Exercise requirements ::
Among the entries below, copy only the span from the line containing "Practice step: set points on the white mug black handle right" through the line containing "<point>328,69</point>". Do so exactly, and skip the pictures.

=== Begin Enclosure ===

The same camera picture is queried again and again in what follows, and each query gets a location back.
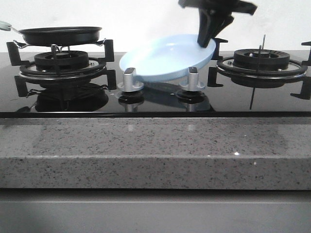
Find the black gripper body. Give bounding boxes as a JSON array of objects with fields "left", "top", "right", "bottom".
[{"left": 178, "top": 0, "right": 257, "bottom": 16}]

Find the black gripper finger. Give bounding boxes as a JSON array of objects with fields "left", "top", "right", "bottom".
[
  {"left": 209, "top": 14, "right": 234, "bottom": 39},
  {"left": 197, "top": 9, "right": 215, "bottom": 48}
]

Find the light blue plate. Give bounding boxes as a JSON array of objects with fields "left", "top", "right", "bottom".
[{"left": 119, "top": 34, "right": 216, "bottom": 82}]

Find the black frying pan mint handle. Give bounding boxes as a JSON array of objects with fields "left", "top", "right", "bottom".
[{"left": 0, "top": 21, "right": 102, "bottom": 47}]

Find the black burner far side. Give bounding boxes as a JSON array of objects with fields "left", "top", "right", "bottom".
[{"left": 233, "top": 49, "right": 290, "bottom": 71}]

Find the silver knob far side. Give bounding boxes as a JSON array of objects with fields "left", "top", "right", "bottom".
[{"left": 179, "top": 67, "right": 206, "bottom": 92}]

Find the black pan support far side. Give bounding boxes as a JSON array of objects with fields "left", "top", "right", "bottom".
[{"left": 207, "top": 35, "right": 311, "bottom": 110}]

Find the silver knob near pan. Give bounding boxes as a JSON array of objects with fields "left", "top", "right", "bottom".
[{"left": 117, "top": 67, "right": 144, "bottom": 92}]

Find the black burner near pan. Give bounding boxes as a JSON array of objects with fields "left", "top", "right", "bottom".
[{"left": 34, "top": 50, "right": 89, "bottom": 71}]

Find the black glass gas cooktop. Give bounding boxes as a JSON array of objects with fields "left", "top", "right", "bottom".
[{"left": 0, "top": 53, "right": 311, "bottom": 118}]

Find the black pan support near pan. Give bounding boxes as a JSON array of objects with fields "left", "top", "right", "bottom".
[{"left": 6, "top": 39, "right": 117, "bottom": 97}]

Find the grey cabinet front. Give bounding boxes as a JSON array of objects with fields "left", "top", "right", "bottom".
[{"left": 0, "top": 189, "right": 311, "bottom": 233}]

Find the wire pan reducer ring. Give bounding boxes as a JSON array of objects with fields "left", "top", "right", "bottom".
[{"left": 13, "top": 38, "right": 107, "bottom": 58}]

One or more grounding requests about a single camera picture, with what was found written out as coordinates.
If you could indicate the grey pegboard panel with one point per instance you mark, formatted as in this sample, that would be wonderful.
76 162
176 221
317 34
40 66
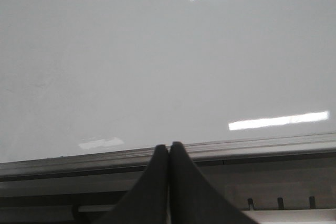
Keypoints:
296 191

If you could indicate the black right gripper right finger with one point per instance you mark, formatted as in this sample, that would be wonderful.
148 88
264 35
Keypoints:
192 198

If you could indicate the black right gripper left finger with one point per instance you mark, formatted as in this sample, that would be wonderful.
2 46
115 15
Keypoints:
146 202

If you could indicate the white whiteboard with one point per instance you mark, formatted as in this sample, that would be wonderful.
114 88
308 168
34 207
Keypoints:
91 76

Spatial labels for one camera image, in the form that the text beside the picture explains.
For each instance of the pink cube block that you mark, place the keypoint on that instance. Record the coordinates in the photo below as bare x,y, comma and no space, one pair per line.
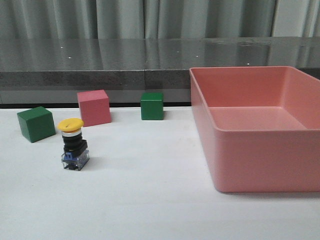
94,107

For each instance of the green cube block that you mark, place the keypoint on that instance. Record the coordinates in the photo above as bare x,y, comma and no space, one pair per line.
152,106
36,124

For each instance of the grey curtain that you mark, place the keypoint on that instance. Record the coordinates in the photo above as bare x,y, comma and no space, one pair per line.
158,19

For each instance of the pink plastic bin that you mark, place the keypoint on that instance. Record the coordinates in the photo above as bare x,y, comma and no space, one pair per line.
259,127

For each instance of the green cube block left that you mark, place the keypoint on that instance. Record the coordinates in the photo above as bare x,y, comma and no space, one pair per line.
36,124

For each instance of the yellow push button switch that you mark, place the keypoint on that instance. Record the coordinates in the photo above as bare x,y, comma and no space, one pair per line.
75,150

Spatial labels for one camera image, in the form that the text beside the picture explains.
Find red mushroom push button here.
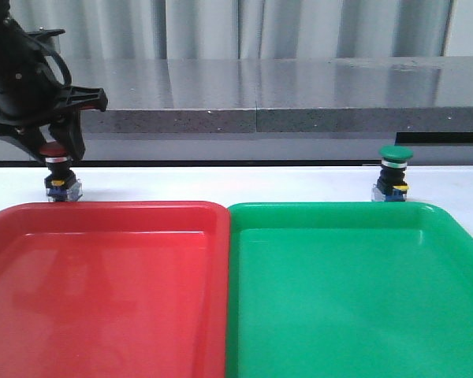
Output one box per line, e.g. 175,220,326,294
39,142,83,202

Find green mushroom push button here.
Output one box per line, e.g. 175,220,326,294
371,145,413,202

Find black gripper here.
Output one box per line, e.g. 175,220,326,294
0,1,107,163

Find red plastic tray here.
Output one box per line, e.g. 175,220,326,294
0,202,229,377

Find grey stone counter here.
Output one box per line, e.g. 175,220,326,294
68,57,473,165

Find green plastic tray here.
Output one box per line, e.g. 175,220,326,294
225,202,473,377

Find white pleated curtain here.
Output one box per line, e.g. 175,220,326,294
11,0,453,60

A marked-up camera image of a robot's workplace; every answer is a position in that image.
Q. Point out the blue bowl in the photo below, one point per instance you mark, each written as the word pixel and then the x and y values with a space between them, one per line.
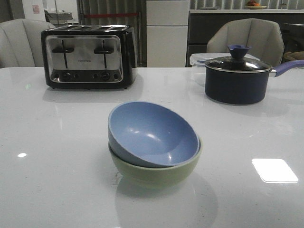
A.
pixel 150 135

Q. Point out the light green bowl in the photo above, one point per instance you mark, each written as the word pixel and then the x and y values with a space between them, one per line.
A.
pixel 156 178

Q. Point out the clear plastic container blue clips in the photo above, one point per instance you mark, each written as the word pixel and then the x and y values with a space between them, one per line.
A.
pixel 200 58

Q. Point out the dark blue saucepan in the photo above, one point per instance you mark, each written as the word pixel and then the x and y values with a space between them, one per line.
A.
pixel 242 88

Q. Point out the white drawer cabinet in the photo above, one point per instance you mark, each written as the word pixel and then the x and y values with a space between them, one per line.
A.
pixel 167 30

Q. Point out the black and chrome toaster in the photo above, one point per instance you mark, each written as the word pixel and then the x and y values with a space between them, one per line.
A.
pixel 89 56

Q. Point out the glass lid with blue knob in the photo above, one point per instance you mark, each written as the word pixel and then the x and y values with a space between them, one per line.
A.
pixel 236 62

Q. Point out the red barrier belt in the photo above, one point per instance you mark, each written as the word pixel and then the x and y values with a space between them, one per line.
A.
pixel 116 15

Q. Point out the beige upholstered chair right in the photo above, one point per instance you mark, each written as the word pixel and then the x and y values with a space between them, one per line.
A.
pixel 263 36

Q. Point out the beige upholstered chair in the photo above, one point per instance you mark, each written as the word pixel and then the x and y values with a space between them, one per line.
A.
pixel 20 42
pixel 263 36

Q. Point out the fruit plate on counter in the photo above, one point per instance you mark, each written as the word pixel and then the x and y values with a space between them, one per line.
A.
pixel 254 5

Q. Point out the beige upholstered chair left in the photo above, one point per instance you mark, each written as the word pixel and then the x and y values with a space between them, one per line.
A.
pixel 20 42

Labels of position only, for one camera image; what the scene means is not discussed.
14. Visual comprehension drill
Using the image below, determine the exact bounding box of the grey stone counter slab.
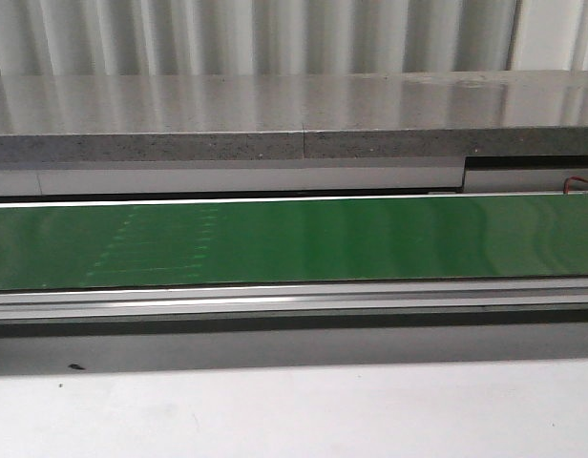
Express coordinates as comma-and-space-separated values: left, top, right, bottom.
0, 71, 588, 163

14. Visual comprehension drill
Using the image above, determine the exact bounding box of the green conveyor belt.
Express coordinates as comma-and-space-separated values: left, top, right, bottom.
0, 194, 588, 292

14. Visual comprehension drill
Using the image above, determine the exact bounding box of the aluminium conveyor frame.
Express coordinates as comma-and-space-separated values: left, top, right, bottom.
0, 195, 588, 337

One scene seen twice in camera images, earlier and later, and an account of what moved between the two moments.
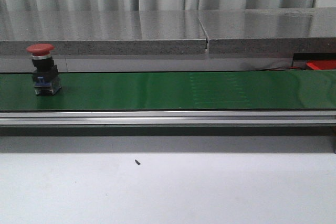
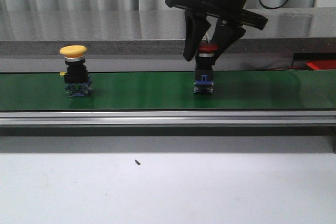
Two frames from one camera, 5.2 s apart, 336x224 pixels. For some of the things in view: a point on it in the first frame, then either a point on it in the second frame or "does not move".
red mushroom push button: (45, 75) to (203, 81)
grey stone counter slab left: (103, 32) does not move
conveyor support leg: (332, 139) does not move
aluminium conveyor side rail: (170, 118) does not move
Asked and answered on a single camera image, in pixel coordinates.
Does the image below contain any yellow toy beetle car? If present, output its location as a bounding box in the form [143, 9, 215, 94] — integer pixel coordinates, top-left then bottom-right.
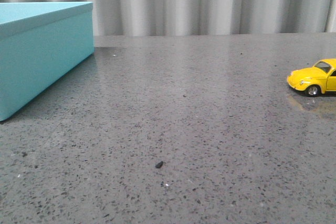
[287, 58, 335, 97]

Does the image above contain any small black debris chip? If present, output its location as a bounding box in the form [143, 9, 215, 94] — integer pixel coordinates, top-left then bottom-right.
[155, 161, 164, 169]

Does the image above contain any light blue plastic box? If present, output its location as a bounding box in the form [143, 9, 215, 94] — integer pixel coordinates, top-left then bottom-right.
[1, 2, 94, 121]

=== End Enclosure ===
=== Begin Enclosure ===

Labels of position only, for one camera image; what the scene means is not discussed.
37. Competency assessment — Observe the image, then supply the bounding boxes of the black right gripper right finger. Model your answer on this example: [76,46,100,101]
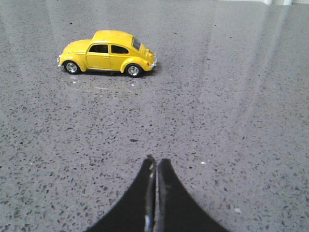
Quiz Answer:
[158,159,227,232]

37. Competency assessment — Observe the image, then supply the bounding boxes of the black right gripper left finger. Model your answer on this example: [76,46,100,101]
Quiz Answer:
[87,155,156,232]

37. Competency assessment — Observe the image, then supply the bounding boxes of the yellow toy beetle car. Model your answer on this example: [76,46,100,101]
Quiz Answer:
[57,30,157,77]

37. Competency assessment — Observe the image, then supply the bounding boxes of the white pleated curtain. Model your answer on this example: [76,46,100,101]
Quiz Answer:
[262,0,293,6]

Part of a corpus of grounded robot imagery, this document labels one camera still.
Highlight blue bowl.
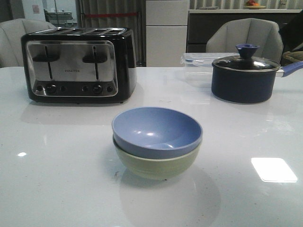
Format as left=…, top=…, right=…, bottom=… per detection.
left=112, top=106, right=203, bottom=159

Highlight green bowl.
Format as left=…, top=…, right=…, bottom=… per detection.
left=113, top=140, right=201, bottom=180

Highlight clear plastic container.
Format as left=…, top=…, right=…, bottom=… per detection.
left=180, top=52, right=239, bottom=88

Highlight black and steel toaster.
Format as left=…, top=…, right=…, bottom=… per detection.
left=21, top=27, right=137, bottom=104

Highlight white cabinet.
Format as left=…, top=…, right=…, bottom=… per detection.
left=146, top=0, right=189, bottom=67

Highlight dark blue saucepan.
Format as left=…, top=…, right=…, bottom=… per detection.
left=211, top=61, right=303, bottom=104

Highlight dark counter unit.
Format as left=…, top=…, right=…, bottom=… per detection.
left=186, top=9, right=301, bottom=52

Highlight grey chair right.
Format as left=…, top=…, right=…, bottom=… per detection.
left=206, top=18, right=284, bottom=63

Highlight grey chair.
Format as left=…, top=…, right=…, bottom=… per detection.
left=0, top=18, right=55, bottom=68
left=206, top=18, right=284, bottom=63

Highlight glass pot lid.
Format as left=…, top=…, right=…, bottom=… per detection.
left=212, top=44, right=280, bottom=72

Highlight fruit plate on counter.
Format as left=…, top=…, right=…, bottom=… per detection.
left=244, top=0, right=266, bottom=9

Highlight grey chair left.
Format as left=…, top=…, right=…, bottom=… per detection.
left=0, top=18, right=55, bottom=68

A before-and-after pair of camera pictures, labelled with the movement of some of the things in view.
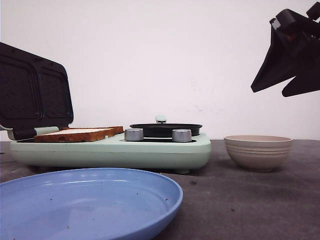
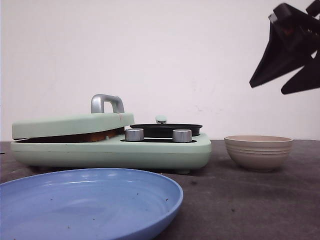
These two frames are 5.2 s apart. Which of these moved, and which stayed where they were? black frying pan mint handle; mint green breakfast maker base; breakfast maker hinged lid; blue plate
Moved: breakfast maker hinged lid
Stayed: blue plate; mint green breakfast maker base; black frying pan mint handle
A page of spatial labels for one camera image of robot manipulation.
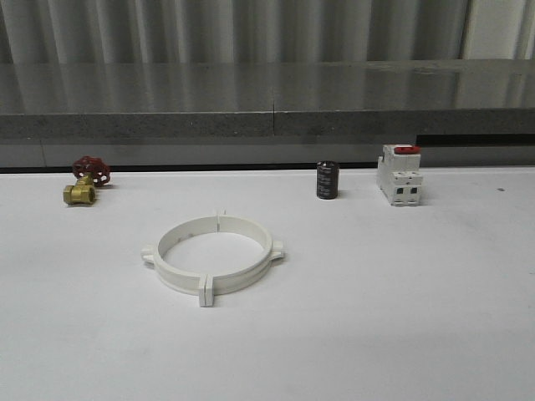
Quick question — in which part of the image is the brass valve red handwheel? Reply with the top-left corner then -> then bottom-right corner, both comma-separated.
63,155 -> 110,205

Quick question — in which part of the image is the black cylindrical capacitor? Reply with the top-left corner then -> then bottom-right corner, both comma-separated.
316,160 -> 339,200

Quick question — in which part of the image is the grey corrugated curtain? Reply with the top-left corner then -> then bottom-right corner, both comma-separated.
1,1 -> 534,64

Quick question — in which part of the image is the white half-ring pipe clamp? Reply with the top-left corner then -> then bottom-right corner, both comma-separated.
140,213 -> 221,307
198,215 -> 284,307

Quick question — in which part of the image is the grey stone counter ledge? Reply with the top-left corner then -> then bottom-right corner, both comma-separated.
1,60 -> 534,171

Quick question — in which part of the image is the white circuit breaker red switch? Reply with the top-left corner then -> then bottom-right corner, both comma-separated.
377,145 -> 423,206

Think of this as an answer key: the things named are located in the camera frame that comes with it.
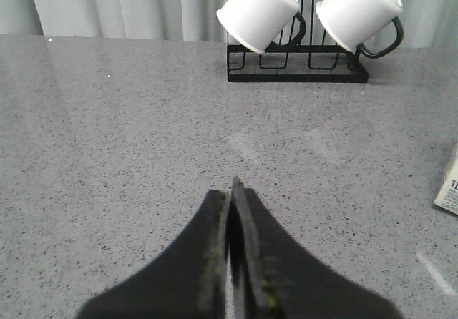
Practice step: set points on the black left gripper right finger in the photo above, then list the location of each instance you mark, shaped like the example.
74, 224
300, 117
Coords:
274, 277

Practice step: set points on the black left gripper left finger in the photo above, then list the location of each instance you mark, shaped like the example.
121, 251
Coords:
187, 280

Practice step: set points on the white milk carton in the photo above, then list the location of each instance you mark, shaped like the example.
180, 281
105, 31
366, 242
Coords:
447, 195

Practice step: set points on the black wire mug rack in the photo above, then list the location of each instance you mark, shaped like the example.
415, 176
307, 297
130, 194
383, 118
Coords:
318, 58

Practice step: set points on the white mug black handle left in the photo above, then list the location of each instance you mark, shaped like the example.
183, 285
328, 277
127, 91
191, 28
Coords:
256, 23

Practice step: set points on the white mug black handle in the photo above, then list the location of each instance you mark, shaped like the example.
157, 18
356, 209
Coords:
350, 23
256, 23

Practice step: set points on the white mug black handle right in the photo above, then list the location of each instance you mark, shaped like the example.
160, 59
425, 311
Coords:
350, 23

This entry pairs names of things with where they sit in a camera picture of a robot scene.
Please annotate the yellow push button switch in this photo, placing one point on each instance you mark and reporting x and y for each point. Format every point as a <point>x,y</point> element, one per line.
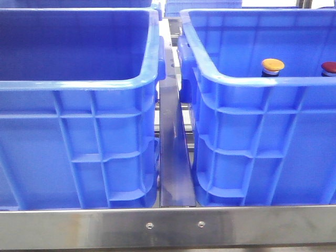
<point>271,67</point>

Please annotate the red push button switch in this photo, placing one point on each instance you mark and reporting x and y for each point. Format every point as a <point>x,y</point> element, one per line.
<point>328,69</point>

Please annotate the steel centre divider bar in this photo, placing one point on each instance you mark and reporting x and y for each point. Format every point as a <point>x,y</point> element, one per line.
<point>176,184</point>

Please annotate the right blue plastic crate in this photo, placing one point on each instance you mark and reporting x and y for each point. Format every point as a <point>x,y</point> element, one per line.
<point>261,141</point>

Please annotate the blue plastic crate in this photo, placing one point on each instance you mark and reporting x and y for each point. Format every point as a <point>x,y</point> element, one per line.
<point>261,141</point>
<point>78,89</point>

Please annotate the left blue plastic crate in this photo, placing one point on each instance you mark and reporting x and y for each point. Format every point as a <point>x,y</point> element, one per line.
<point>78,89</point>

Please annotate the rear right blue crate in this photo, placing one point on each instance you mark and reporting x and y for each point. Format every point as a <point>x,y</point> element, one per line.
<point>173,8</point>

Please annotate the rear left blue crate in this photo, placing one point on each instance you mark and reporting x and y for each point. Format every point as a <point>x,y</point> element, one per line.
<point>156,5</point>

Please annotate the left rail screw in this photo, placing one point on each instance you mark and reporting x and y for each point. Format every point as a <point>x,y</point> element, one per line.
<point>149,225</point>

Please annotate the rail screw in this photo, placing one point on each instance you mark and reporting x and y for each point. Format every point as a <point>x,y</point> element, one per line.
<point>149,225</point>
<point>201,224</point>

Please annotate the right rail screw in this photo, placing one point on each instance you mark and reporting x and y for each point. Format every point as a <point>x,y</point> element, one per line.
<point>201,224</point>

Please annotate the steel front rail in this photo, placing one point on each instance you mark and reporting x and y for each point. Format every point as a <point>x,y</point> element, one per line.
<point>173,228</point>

=== End Enclosure ===
=== Begin Enclosure ===

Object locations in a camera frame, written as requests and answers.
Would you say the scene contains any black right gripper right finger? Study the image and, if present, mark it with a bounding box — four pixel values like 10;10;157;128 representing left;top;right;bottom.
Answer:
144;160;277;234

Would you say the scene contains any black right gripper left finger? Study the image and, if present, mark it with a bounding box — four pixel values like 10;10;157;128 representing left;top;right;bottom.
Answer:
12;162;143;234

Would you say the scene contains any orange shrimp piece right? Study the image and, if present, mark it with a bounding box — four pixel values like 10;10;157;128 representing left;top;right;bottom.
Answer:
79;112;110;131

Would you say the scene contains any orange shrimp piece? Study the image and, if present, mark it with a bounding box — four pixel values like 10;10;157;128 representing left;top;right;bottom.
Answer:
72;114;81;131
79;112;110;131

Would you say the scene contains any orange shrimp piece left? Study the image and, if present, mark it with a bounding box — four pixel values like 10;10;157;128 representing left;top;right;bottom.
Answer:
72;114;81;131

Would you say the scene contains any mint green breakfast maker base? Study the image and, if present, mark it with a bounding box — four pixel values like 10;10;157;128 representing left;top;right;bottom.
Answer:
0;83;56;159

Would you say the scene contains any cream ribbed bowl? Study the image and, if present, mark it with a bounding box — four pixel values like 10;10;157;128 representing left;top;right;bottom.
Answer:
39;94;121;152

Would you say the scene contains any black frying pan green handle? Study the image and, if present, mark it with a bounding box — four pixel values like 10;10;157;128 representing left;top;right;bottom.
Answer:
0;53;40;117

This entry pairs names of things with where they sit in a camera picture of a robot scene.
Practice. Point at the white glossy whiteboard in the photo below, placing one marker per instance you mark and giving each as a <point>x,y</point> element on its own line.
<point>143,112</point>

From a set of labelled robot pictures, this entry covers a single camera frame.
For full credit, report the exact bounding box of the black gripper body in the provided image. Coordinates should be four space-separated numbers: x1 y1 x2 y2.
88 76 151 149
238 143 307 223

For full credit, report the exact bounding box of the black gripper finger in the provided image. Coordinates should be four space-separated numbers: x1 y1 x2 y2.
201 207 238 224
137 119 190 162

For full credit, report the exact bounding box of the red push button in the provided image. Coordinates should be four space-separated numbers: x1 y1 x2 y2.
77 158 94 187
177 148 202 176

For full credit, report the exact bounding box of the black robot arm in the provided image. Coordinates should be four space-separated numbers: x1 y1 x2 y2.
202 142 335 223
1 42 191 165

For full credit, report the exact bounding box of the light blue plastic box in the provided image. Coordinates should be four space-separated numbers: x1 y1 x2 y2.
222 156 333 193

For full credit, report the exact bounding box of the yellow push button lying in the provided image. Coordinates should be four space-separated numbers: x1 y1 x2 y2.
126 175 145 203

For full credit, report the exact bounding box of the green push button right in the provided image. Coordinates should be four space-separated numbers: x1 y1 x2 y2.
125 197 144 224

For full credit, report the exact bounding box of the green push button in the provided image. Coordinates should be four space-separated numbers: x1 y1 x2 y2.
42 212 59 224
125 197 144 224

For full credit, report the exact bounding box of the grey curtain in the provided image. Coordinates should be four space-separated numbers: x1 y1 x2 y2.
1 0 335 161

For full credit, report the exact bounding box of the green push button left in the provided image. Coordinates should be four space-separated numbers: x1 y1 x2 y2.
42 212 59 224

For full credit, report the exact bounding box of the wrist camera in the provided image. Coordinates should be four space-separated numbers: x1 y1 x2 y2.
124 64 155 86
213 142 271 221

=== End Enclosure ===

Answer for this exercise ::
Practice step: set points on the white mug black handle right in the photo above, then list the location of each instance you mark, shaped like the example.
160, 59
425, 311
Coords:
350, 23

This entry pairs names of things with where they sit in a camera picture of a robot scene.
Please annotate the yellow push button switch in this photo, placing one point on each instance you mark and reporting x and y for each point. Format every point as a <point>x,y</point> element, one per line.
<point>271,67</point>

Please annotate the red push button switch in this photo, placing one point on each instance you mark and reporting x and y for each point. Format every point as a <point>x,y</point> element, one per line.
<point>328,69</point>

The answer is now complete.